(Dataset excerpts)
----------

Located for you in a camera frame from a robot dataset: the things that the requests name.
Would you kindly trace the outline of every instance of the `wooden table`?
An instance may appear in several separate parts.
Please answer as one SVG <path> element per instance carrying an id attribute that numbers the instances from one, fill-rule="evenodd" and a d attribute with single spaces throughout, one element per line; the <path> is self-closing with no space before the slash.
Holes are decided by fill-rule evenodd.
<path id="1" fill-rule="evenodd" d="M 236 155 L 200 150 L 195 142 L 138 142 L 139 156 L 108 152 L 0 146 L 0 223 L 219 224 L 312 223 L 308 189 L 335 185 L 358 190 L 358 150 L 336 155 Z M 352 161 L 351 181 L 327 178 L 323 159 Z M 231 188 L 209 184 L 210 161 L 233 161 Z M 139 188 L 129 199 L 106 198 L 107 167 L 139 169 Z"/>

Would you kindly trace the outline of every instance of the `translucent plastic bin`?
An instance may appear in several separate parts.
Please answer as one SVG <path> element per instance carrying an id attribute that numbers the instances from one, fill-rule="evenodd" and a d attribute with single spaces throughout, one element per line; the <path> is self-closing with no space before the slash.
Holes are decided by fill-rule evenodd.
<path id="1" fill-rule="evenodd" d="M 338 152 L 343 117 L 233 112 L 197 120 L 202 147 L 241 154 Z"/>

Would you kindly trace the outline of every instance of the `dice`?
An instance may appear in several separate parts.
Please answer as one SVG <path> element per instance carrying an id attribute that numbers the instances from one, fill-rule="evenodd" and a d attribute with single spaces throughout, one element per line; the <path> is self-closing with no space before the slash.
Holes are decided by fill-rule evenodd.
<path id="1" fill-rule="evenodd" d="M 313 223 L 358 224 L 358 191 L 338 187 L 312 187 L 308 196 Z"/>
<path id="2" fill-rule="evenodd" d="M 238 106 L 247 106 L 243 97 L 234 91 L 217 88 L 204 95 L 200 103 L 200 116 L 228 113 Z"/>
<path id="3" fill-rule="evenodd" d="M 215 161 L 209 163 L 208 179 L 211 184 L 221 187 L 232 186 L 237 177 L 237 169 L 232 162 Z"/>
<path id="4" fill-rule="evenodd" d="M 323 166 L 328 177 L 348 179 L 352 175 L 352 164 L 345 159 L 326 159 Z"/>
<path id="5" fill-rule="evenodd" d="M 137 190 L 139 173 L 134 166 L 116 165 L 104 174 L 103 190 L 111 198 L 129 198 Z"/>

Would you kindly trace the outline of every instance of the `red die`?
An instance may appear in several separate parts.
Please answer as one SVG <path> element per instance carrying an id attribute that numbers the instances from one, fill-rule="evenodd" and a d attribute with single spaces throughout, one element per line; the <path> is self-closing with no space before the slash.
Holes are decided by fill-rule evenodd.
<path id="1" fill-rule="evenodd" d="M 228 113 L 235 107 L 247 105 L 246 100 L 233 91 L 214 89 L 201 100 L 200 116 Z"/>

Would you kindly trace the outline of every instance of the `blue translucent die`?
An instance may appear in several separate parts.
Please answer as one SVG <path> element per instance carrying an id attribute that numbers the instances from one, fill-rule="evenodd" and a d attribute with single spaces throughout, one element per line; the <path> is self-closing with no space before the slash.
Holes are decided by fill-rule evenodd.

----------

### Description of the task
Output the complete set of records word for word.

### Task answer
Located for you in a camera frame from a robot dataset: the things that the requests name.
Would you kindly trace the outline of every instance of the `wooden table`?
An instance may appear in several separate parts.
Please answer as one SVG <path> element per instance carrying an id attribute that numbers the instances from one, fill-rule="evenodd" and a d attribute with single spaces throughout, one element per line; the <path> is self-closing with no space before the slash.
Holes are decided by fill-rule evenodd.
<path id="1" fill-rule="evenodd" d="M 236 155 L 200 150 L 195 142 L 138 142 L 139 156 L 108 152 L 0 146 L 0 223 L 219 224 L 312 223 L 308 189 L 335 185 L 358 190 L 358 150 L 336 155 Z M 352 161 L 351 181 L 327 178 L 323 159 Z M 231 188 L 209 184 L 210 161 L 233 161 Z M 139 188 L 129 199 L 106 198 L 107 167 L 139 169 Z"/>

Would you kindly trace the outline of every instance of the `translucent plastic bin`?
An instance may appear in several separate parts.
Please answer as one SVG <path> element per instance carrying an id attribute that numbers the instances from one, fill-rule="evenodd" and a d attribute with single spaces throughout, one element per line; the <path> is self-closing with no space before the slash.
Holes are decided by fill-rule evenodd.
<path id="1" fill-rule="evenodd" d="M 338 152 L 343 117 L 233 112 L 197 120 L 202 147 L 241 154 Z"/>

Would you kindly trace the outline of every instance of the `dice`?
An instance may appear in several separate parts.
Please answer as one SVG <path> element per instance carrying an id attribute that numbers the instances from one, fill-rule="evenodd" and a d attribute with single spaces throughout, one element per line; the <path> is self-closing with no space before the slash.
Holes are decided by fill-rule evenodd.
<path id="1" fill-rule="evenodd" d="M 313 223 L 358 224 L 358 191 L 338 187 L 312 187 L 308 196 Z"/>
<path id="2" fill-rule="evenodd" d="M 238 106 L 247 106 L 243 97 L 234 91 L 217 88 L 204 95 L 200 103 L 200 116 L 228 113 Z"/>
<path id="3" fill-rule="evenodd" d="M 215 161 L 209 163 L 208 179 L 211 184 L 221 187 L 232 186 L 237 177 L 237 169 L 232 162 Z"/>
<path id="4" fill-rule="evenodd" d="M 323 166 L 328 177 L 348 179 L 352 175 L 352 164 L 345 159 L 326 159 Z"/>
<path id="5" fill-rule="evenodd" d="M 137 190 L 139 173 L 134 166 L 116 165 L 104 174 L 103 190 L 111 198 L 129 198 Z"/>

Would you kindly trace the outline of every instance of the `red die`?
An instance may appear in several separate parts.
Please answer as one SVG <path> element per instance carrying an id attribute that numbers the instances from one, fill-rule="evenodd" and a d attribute with single spaces throughout, one element per line; the <path> is self-closing with no space before the slash.
Holes are decided by fill-rule evenodd.
<path id="1" fill-rule="evenodd" d="M 228 113 L 235 107 L 247 105 L 246 100 L 233 91 L 214 89 L 201 100 L 200 116 Z"/>

Would you kindly trace the outline of every instance of the `blue translucent die`?
An instance may appear in several separate parts.
Please answer as one SVG <path> element per instance carrying an id attribute that numbers the instances from one, fill-rule="evenodd" and a d attribute with single spaces throughout, one element per line; the <path> is self-closing with no space before the slash.
Holes are decided by fill-rule evenodd.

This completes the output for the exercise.